Return exactly the lines below, starting with the one that has "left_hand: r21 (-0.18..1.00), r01" and going on through the one that has "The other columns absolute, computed".

DATASET SECTION:
--- --- ---
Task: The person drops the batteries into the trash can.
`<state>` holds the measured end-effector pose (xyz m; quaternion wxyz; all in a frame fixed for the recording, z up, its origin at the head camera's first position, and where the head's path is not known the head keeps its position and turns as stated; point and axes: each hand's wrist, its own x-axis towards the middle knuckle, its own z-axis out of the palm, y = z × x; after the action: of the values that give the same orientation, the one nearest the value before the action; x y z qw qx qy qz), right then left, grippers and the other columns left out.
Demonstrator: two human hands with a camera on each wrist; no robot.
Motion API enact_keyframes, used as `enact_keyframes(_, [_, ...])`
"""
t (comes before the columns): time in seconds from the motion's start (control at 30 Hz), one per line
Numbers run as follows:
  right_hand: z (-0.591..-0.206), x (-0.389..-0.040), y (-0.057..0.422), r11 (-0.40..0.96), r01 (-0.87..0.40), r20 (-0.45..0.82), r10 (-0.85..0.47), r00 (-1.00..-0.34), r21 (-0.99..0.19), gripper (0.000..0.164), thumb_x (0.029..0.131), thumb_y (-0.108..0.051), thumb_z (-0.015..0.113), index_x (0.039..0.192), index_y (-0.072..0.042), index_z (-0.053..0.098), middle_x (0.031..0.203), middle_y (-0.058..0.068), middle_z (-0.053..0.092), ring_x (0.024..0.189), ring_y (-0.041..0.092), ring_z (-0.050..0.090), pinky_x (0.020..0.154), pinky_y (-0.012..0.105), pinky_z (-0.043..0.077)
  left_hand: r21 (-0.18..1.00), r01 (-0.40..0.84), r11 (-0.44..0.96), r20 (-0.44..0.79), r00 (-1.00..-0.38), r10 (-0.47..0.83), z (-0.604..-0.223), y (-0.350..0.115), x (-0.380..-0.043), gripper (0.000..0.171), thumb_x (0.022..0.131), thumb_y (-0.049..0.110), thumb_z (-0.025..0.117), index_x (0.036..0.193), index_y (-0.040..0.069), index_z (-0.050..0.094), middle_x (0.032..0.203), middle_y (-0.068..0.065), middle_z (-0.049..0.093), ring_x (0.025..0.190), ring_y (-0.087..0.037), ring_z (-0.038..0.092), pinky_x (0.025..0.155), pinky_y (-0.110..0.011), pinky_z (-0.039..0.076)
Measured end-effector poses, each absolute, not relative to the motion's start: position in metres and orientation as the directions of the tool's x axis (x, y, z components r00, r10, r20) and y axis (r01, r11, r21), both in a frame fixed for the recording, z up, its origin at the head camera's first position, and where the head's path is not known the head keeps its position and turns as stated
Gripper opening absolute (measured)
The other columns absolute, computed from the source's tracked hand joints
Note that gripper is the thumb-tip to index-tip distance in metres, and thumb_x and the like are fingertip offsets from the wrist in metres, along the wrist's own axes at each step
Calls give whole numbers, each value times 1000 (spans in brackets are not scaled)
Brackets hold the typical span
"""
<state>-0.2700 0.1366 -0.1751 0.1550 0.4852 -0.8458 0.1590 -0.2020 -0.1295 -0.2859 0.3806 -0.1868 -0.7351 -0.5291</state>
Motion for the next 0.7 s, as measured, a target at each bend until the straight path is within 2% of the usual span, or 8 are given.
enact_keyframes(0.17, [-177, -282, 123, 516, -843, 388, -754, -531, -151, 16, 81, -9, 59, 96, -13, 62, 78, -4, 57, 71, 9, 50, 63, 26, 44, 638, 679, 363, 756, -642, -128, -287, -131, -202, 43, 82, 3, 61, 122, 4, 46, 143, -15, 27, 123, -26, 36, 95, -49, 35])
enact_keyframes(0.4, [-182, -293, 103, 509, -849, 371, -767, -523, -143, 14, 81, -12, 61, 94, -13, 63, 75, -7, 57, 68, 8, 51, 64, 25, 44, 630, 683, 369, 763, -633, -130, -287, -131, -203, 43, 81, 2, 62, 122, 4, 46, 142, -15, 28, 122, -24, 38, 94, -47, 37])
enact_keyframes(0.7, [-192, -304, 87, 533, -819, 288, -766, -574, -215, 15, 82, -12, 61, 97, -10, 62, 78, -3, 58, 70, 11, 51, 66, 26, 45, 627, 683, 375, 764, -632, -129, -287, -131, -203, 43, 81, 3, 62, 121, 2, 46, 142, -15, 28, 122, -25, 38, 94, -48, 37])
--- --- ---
SOLUTION TO THIS PROBLEM:
  left_hand: r21 (-0.18..1.00), r01 (-0.40..0.84), r11 (-0.44..0.96), r20 (-0.44..0.79), r00 (-1.00..-0.38), r10 (-0.47..0.83), z (-0.604..-0.223), y (-0.350..0.115), x (-0.380..-0.043), gripper (0.000..0.171), thumb_x (0.022..0.131), thumb_y (-0.049..0.110), thumb_z (-0.025..0.117), index_x (0.036..0.193), index_y (-0.040..0.069), index_z (-0.050..0.094), middle_x (0.032..0.203), middle_y (-0.068..0.065), middle_z (-0.049..0.093), ring_x (0.025..0.190), ring_y (-0.087..0.037), ring_z (-0.038..0.092), pinky_x (0.025..0.155), pinky_y (-0.110..0.011), pinky_z (-0.039..0.076)
Measured end-effector poses, each absolute, not relative to the motion's start: position in metres and orientation as the directions of the tool's x axis (x, y, z components r00, r10, r20) and y axis (r01, r11, r21), both in a frame fixed for the recording, z up, its origin at the head camera's first position, and where the head's path is not known the head keeps its position and turns as stated
Gripper opening absolute (measured)
The other columns absolute, computed from the source's tracked hand joints

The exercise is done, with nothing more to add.